__Description of the task__. Read through the lines below for the string "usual" and copy each one that has it.

○ ○ ○ ○ ○ ○ ○

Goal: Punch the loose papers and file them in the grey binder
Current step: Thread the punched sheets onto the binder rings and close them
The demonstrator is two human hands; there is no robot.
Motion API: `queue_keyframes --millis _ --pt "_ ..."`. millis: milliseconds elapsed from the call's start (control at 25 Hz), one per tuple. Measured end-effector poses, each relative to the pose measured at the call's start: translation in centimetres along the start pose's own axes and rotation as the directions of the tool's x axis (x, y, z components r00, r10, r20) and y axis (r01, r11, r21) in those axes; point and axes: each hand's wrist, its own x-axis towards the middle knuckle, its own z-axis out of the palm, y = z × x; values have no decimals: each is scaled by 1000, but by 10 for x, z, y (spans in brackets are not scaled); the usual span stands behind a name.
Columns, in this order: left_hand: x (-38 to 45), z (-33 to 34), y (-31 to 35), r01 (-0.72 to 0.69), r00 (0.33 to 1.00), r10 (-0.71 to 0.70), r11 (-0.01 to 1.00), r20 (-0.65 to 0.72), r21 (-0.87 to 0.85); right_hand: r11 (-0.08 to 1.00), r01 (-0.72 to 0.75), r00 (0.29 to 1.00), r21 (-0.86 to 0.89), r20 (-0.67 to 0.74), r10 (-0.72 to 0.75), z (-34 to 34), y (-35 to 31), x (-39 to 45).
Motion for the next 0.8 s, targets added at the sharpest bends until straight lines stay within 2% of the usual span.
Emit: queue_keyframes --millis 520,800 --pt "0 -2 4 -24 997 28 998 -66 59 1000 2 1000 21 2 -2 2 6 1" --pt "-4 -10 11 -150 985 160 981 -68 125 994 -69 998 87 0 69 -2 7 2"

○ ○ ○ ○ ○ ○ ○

__Reply to the exercise__.
Motion API: `queue_keyframes --millis _ --pt "_ ..."`. millis: milliseconds elapsed from the call's start (control at 25 Hz), one per tuple. Measured end-effector poses, each relative to the pose measured at the call's start: translation in centimetres along the start pose's own axes and rotation as the directions of the tool's x axis (x, y, z components r00, r10, r20) and y axis (r01, r11, r21) in those axes; point and axes: each hand's wrist, its own x-axis towards the middle knuckle, its own z-axis out of the palm, y = z × x; values have no decimals: each is scaled by 1000, but by 10 for x, z, y (spans in brackets are not scaled); the usual span stands behind a name.
Motion for the next 0.8 s, targets added at the sharpest bends until straight lines stay within 2% of the usual span.

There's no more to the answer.